Les organisateurs du Sila 2017 proposent, par ailleurs, une riche programmation avec plusieurs conférences, dont une portant sur la littérature africaine, et la présence de 85 personnalités parmi lesquelles le Marocain Anouar Ben Malek, le Guinéen Tierno Monénembo, l’Irakien Ali Bader, la Syrienne Lina Hawyan Al Hassan, ou encore la Jordanienne Razan Ibrahim et l’Égyptien Wahid Taouila.
Ouvrage sulfureux
Depuis l’ouverture du salon, les lecteurs sont attirés par un titre en particulier, Les Contrebandiers de l’Histoire, dans lequel Rachid Boudjedra attaque violemment plusieurs de ses confrères. Dans cet ouvrage sulfureux, l’auteur accuse ouvertement Kamel Daoud d’avoir été membre du GIA, groupe islamiste armé auteur de nombreuses actions terroristes et de milliers de meurtres, y compris d’enfants, lors de la décennie noire. Face à cela, Kamel Daoud a décidé de porter l’affaire en justice en déposant plainte pour diffamation.
« Les lecteurs aiment la polémique et sont curieux », se justifie Sarah Slimani, co-directrice des Editions Frantz-Fanon qui publient le livre incriminé. La jeune responsable en profite pour essayer de se dédouaner. « Chaque fois que vous trouvez un livre avec un numéro d’ISBN, ça veut dire que nous avons demandé l’autorisation au ministère de la Culture et ils nous l’ont accordée, donc on a le droit de l’exposer. Le problème c’est qu’au ministère de la Culture, ils ne lisent pas les ouvrages avant d’accorder leur publication. Une fois que le livre est publié et que la polémique a éclaté, ils se rendent compte du problème… », ajoute-t-elle, tout en dénonçant un peu paradoxalement une censure perceptible dès que le sujet du livre est délicat.

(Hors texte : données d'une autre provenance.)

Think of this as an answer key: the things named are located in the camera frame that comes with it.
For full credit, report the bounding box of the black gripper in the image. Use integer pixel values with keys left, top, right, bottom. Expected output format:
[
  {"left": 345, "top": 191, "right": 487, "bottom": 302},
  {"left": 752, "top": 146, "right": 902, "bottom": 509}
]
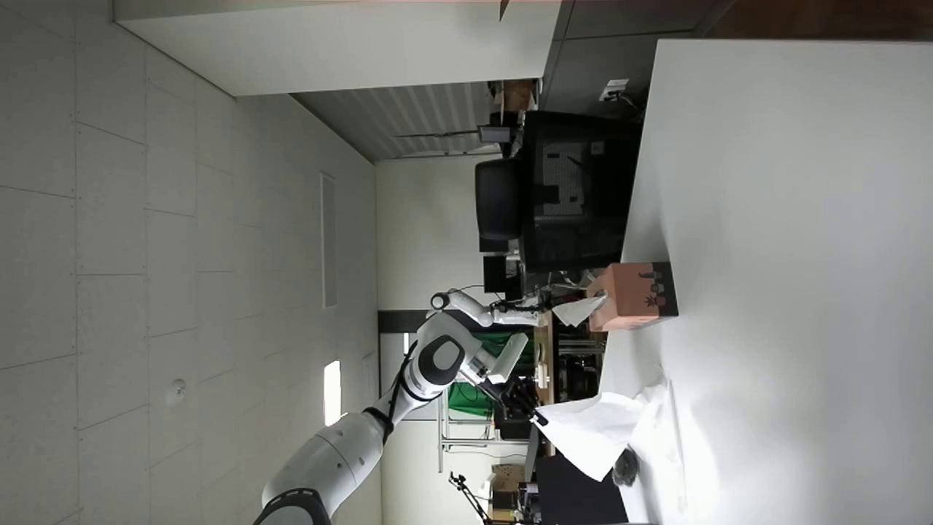
[{"left": 491, "top": 378, "right": 552, "bottom": 448}]

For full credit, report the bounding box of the grey ribbed shutter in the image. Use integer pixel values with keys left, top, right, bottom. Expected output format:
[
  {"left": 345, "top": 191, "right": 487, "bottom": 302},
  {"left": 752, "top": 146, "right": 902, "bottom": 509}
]
[{"left": 292, "top": 83, "right": 510, "bottom": 166}]

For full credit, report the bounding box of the orange tissue box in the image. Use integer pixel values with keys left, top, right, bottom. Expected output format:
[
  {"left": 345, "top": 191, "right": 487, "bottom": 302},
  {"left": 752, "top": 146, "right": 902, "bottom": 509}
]
[{"left": 585, "top": 260, "right": 684, "bottom": 337}]

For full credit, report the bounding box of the black tripod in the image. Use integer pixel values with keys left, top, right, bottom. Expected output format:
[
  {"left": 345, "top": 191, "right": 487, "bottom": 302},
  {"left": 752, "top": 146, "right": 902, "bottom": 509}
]
[{"left": 448, "top": 471, "right": 491, "bottom": 525}]

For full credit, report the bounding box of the brown cardboard box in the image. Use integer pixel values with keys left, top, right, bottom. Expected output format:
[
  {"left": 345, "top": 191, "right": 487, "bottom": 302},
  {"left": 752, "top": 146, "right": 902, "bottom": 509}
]
[{"left": 491, "top": 79, "right": 544, "bottom": 120}]

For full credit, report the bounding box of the black round knob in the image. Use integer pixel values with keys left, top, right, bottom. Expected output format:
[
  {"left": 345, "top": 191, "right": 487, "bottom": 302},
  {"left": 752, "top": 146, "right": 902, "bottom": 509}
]
[{"left": 609, "top": 448, "right": 641, "bottom": 491}]

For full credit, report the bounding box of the green panel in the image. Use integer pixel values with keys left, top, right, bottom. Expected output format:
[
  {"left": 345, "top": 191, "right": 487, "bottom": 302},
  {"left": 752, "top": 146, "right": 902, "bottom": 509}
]
[{"left": 448, "top": 331, "right": 538, "bottom": 420}]

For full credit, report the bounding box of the white rack frame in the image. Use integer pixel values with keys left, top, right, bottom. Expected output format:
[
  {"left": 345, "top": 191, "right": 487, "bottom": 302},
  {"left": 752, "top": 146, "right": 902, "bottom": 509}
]
[{"left": 434, "top": 405, "right": 503, "bottom": 455}]

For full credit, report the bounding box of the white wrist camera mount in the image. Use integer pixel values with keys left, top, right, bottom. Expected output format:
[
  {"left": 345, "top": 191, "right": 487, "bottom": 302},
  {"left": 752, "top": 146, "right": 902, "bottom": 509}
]
[{"left": 477, "top": 331, "right": 535, "bottom": 389}]

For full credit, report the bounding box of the black monitor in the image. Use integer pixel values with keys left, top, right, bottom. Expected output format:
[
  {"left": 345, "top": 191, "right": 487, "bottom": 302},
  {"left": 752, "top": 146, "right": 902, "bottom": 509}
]
[{"left": 474, "top": 109, "right": 646, "bottom": 279}]

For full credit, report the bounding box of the black box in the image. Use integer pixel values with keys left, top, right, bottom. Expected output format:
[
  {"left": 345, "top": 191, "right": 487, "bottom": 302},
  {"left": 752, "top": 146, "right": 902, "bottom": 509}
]
[{"left": 535, "top": 449, "right": 624, "bottom": 525}]

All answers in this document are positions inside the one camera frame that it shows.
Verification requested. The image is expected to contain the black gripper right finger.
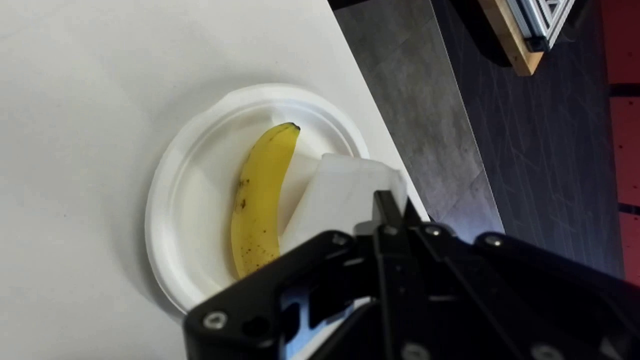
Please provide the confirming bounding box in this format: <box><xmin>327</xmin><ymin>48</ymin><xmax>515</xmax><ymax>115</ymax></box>
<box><xmin>399</xmin><ymin>198</ymin><xmax>640</xmax><ymax>360</ymax></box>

Un commissaire du Sila très controversé
A ce contexte compliqué se superpose la figure controversée de Hamidou Messaoudi, commissaire du Sila qui s’est fait remarquer avant même le début du salon pour des propos misogynes tenus à la fin septembre. Lors d’une intervention sur la chaîne de télévision privée Ennahar, il avait déploré la polémique provoquée en 2016 par une brochure intitulée « Comment frapper sa femme », en expliquant que ce genre de publications « peuvent s’avérer utiles » avant de suggérer que l’auteur aurait dû « continuer son titre par un ‘comment frapper son homme’, parce qu’ils le méritent parfois eux aussi ». Des propos qui n’ont pas manqué de faire réagir plusieurs personnalités, lesquelles ont immédiatement lancé un appel au boycott de l’événement piloté par Messaoudi.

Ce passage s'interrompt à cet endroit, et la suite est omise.